Pull out each line of the data that includes the word "teal".

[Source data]
☆ ☆ ☆ ☆ ☆

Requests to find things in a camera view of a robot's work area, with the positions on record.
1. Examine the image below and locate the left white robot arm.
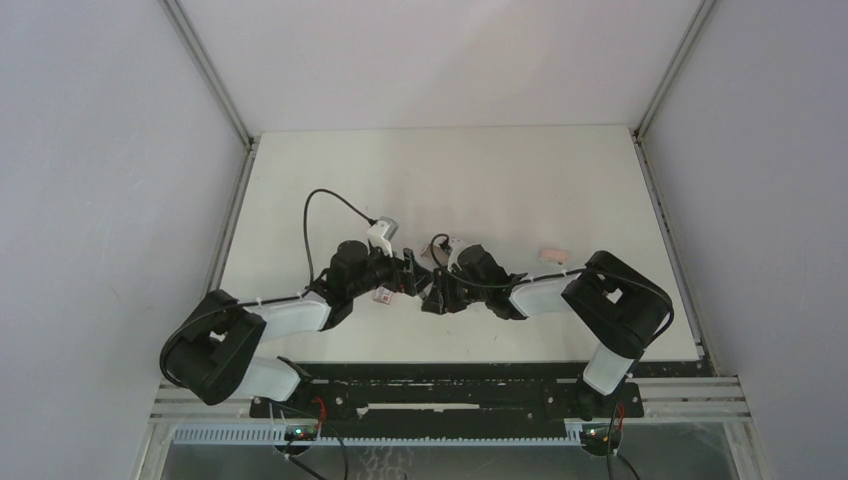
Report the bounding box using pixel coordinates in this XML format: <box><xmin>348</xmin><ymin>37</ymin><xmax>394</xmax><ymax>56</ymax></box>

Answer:
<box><xmin>159</xmin><ymin>240</ymin><xmax>433</xmax><ymax>417</ymax></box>

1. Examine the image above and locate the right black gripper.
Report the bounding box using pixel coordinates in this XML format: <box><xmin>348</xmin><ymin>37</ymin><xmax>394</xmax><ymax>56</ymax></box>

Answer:
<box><xmin>422</xmin><ymin>264</ymin><xmax>490</xmax><ymax>314</ymax></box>

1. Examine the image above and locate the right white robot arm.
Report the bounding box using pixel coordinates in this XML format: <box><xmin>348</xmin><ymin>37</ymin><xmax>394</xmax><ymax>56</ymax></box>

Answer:
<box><xmin>422</xmin><ymin>234</ymin><xmax>675</xmax><ymax>416</ymax></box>

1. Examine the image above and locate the left black camera cable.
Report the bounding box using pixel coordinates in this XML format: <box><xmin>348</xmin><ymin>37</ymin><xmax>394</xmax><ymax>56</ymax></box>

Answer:
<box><xmin>158</xmin><ymin>188</ymin><xmax>379</xmax><ymax>389</ymax></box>

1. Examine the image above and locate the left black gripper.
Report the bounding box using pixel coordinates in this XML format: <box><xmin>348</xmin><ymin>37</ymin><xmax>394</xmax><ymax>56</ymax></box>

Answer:
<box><xmin>348</xmin><ymin>242</ymin><xmax>434</xmax><ymax>300</ymax></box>

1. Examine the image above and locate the pink stapler top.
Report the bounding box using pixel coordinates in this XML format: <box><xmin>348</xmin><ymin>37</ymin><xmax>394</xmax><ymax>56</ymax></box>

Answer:
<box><xmin>539</xmin><ymin>248</ymin><xmax>569</xmax><ymax>265</ymax></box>

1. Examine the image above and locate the black front mounting rail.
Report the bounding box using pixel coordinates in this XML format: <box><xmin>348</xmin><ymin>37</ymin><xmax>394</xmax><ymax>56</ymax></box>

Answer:
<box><xmin>250</xmin><ymin>362</ymin><xmax>646</xmax><ymax>441</ymax></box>

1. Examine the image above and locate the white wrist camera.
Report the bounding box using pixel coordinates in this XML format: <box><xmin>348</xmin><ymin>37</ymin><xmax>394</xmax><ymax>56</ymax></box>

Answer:
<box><xmin>366</xmin><ymin>216</ymin><xmax>399</xmax><ymax>258</ymax></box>
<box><xmin>438</xmin><ymin>237</ymin><xmax>468</xmax><ymax>270</ymax></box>

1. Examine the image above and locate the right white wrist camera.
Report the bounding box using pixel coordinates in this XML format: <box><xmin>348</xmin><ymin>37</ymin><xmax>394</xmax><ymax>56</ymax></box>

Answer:
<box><xmin>438</xmin><ymin>237</ymin><xmax>468</xmax><ymax>270</ymax></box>

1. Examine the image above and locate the red white staple box sleeve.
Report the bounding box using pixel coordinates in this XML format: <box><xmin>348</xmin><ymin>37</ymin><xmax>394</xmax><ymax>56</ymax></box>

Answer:
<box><xmin>373</xmin><ymin>287</ymin><xmax>394</xmax><ymax>305</ymax></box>

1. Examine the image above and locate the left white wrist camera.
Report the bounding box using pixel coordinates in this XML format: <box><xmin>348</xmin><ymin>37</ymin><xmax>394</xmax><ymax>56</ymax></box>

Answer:
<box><xmin>366</xmin><ymin>216</ymin><xmax>399</xmax><ymax>258</ymax></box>

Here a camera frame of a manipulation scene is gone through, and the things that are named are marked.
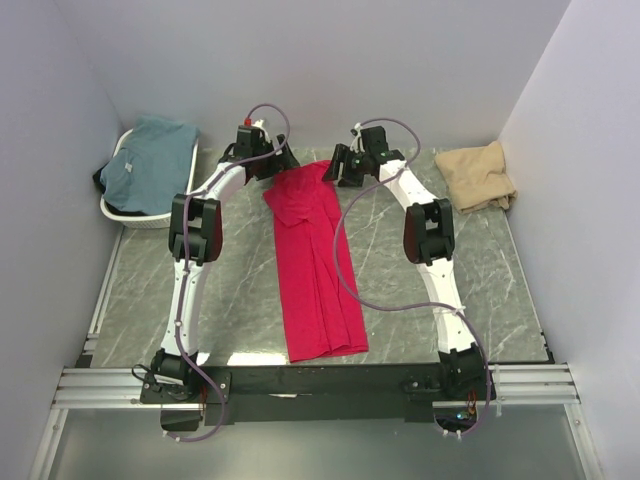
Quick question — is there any red t shirt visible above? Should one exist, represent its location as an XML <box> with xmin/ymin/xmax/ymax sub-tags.
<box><xmin>263</xmin><ymin>160</ymin><xmax>369</xmax><ymax>363</ymax></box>

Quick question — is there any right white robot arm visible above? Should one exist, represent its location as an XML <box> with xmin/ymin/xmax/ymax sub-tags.
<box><xmin>323</xmin><ymin>120</ymin><xmax>492</xmax><ymax>399</ymax></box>

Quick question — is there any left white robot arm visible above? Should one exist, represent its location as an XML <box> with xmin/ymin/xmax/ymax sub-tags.
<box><xmin>145</xmin><ymin>121</ymin><xmax>299</xmax><ymax>389</ymax></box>

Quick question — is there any teal blue t shirt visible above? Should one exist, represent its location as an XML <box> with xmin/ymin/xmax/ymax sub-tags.
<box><xmin>101</xmin><ymin>115</ymin><xmax>199</xmax><ymax>215</ymax></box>

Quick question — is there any beige folded t shirt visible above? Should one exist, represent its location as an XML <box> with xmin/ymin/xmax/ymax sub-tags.
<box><xmin>435</xmin><ymin>141</ymin><xmax>518</xmax><ymax>214</ymax></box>

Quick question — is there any black garment in basket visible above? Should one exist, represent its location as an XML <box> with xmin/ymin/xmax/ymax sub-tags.
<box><xmin>92</xmin><ymin>168</ymin><xmax>146</xmax><ymax>217</ymax></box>

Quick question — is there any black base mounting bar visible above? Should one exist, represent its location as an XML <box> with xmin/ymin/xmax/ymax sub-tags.
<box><xmin>139</xmin><ymin>363</ymin><xmax>499</xmax><ymax>431</ymax></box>

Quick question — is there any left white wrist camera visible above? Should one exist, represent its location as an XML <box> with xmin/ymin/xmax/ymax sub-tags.
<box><xmin>243</xmin><ymin>117</ymin><xmax>270</xmax><ymax>141</ymax></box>

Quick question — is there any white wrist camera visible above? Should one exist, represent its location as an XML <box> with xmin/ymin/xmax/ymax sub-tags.
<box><xmin>243</xmin><ymin>117</ymin><xmax>270</xmax><ymax>141</ymax></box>
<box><xmin>350</xmin><ymin>123</ymin><xmax>364</xmax><ymax>153</ymax></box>

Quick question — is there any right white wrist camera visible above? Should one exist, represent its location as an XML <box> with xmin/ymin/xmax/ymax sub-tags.
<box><xmin>350</xmin><ymin>123</ymin><xmax>364</xmax><ymax>153</ymax></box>

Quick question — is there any aluminium frame rail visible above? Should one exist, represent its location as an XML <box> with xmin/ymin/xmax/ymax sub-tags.
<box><xmin>53</xmin><ymin>364</ymin><xmax>579</xmax><ymax>409</ymax></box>

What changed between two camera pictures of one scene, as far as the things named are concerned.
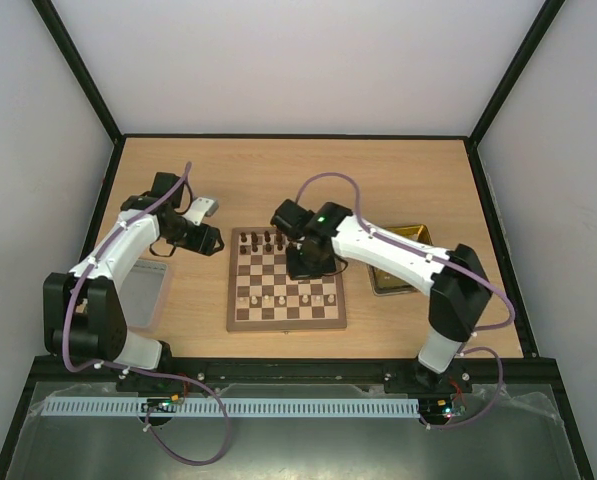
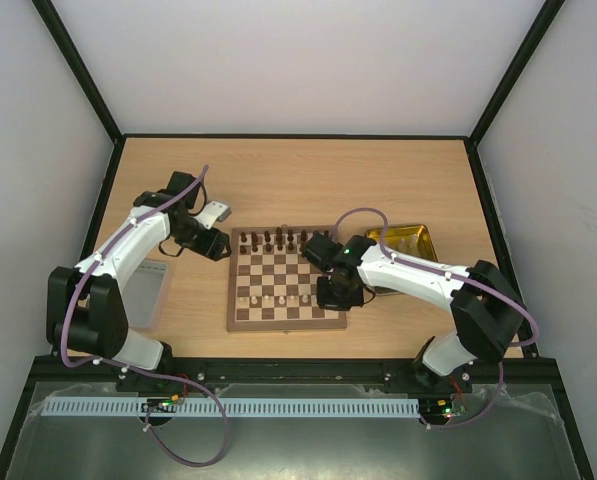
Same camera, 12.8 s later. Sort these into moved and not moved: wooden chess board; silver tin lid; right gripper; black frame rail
Moved: right gripper
Not moved: silver tin lid; wooden chess board; black frame rail
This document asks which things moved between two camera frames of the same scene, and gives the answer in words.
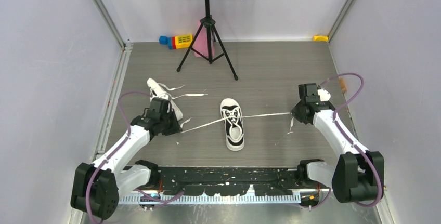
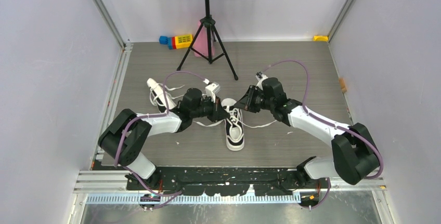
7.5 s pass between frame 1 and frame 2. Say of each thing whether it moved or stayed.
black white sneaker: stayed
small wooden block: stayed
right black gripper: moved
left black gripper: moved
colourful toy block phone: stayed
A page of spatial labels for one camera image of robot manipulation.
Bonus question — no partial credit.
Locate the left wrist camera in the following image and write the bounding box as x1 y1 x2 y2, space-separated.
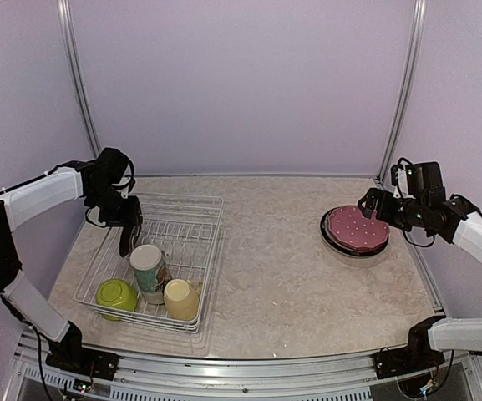
97 147 136 199

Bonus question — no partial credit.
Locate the floral patterned tall mug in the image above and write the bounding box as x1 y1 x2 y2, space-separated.
129 244 172 305

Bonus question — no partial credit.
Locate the small black plate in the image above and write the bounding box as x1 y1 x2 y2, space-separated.
119 225 141 258

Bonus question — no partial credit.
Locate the black rimmed striped plate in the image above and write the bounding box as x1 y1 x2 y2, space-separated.
320 208 391 260

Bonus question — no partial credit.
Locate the white wire dish rack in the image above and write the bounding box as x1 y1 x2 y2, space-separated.
74 193 224 333

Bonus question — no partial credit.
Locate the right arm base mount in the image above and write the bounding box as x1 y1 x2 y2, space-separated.
373 316 445 379

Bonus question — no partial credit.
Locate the aluminium front frame rail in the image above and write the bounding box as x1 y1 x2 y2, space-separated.
0 333 482 401

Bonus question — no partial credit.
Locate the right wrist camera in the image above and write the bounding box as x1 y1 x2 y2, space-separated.
390 157 445 199

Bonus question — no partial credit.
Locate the right aluminium corner post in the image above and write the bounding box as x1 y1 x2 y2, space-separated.
377 0 427 185

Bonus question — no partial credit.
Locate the maroon pink plate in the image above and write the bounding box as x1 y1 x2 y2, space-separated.
326 205 390 252

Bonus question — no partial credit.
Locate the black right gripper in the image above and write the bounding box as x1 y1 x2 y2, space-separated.
358 187 428 231

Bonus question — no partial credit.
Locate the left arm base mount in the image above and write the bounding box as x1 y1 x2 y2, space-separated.
46 322 120 381

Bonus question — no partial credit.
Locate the yellow mug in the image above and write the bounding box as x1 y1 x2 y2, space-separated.
164 279 203 322

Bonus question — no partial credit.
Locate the aluminium corner post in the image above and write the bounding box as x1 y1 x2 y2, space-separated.
377 0 427 185
56 0 101 156

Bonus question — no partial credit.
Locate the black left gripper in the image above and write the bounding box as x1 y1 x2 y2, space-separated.
88 184 142 226

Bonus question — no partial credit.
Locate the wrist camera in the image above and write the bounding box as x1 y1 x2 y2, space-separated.
390 157 445 199
97 147 136 199

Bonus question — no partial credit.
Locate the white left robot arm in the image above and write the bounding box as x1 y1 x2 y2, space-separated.
0 147 143 372

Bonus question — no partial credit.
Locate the lime green bowl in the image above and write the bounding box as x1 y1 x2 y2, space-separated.
96 279 138 312

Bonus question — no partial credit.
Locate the left aluminium corner post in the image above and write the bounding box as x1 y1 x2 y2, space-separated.
56 0 101 156

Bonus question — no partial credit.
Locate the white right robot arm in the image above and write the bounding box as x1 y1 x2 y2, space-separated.
358 188 482 371

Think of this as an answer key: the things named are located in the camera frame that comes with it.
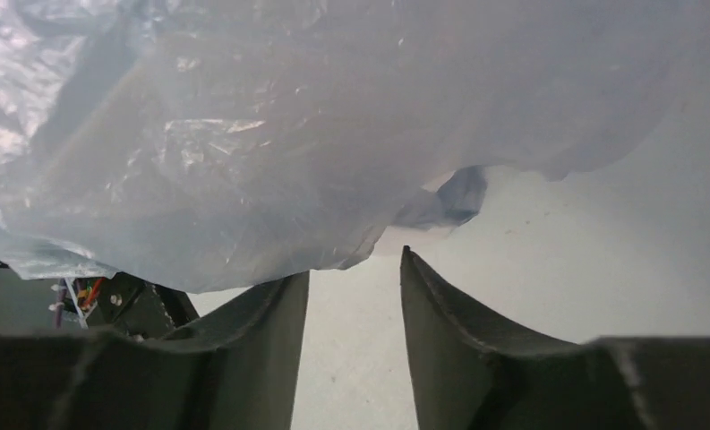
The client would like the light blue plastic trash bag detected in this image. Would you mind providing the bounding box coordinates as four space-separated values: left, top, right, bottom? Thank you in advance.
0 1 710 292

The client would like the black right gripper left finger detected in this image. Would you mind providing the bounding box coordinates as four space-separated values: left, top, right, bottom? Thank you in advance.
0 273 309 429

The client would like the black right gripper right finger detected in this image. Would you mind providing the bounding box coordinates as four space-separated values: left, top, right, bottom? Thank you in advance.
400 248 710 429

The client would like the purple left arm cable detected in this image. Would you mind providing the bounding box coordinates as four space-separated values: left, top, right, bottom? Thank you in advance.
0 279 71 331

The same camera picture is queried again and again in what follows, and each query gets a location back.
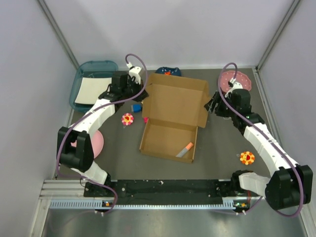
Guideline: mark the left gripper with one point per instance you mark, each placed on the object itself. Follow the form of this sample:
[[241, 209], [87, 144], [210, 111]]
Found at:
[[139, 87]]

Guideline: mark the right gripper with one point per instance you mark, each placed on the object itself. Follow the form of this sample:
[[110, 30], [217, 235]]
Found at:
[[211, 105]]

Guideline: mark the brown cardboard box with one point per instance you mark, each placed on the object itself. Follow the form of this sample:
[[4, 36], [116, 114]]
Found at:
[[175, 111]]

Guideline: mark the orange grey marker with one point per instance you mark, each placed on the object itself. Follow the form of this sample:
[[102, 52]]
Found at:
[[184, 150]]

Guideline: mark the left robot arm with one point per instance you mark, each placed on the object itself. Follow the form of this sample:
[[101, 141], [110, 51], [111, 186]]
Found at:
[[107, 104]]

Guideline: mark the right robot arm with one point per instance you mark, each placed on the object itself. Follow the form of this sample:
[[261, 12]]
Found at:
[[289, 183]]

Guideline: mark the blue small eraser block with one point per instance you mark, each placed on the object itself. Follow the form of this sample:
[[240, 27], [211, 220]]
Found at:
[[136, 108]]

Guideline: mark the pink dotted plate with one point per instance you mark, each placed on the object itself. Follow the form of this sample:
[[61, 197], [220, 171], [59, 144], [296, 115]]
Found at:
[[242, 78]]

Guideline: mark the pink flower charm left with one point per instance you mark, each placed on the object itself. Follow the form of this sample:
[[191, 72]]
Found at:
[[127, 119]]

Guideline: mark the teal plastic bin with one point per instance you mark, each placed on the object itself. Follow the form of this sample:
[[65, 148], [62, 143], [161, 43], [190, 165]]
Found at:
[[90, 69]]

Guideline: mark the yellow pink marker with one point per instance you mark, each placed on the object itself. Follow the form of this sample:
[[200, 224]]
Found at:
[[144, 118]]

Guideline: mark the white paper sheet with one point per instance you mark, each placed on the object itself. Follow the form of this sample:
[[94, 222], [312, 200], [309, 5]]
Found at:
[[90, 89]]

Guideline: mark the dark blue fish dish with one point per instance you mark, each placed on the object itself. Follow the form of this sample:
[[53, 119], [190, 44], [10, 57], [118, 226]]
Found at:
[[169, 71]]

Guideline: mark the plain pink plate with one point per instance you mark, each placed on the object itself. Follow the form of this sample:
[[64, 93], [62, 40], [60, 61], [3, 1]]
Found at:
[[97, 144]]

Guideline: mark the orange yellow flower charm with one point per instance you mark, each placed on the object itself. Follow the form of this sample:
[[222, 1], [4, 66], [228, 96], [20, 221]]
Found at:
[[246, 158]]

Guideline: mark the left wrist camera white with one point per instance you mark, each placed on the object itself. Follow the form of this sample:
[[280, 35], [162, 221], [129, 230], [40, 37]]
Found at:
[[135, 72]]

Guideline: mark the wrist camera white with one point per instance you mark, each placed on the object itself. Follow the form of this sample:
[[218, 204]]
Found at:
[[135, 72], [233, 84]]

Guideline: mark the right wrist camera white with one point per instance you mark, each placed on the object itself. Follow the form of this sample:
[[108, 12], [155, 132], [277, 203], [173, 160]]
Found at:
[[233, 84]]

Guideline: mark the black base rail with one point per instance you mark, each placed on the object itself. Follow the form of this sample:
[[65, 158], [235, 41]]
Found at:
[[173, 192]]

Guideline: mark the aluminium frame profile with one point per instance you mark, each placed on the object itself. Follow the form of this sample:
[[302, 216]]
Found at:
[[75, 194]]

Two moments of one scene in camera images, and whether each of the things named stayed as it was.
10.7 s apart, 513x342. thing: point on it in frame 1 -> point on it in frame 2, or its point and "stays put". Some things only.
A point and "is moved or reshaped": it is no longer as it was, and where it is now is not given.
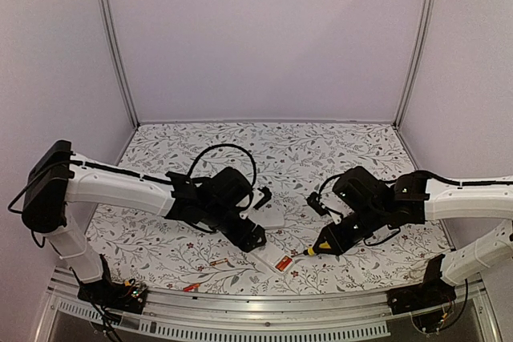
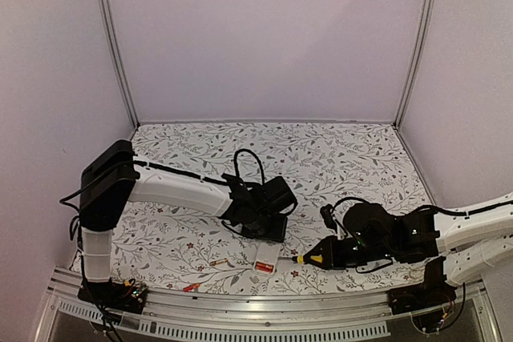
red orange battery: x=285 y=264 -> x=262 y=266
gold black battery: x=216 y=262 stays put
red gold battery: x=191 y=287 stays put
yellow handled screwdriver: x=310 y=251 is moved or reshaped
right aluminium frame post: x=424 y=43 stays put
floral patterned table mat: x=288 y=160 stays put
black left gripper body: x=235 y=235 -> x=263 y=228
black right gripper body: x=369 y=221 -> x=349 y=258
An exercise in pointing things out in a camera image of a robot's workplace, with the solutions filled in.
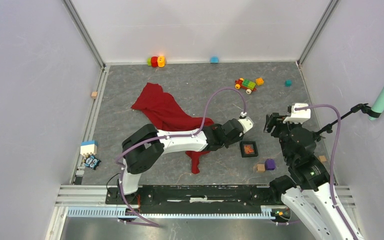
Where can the orange toy brick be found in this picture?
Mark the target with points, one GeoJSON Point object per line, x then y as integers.
{"type": "Point", "coordinates": [259, 81]}

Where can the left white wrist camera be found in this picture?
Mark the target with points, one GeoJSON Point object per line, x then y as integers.
{"type": "Point", "coordinates": [246, 122]}

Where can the purple cube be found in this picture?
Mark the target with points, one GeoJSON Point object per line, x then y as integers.
{"type": "Point", "coordinates": [270, 164]}

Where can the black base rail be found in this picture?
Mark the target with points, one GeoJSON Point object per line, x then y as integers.
{"type": "Point", "coordinates": [206, 199]}

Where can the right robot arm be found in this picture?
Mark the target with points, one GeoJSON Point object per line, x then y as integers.
{"type": "Point", "coordinates": [309, 190]}

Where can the black square display box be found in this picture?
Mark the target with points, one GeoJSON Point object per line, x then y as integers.
{"type": "Point", "coordinates": [242, 143]}

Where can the blue white block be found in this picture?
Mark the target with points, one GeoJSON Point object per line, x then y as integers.
{"type": "Point", "coordinates": [88, 148]}

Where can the red garment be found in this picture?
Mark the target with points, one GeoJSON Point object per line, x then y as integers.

☆ ☆ ☆ ☆ ☆

**Solution**
Quick question — is there any teal blue t shirt visible above? Should one exist, represent its location as an XML <box> with xmin/ymin/xmax/ymax sub-tags.
Guideline: mark the teal plastic bin with one point per instance you mark, each placed on the object itself. Follow the form of this sample:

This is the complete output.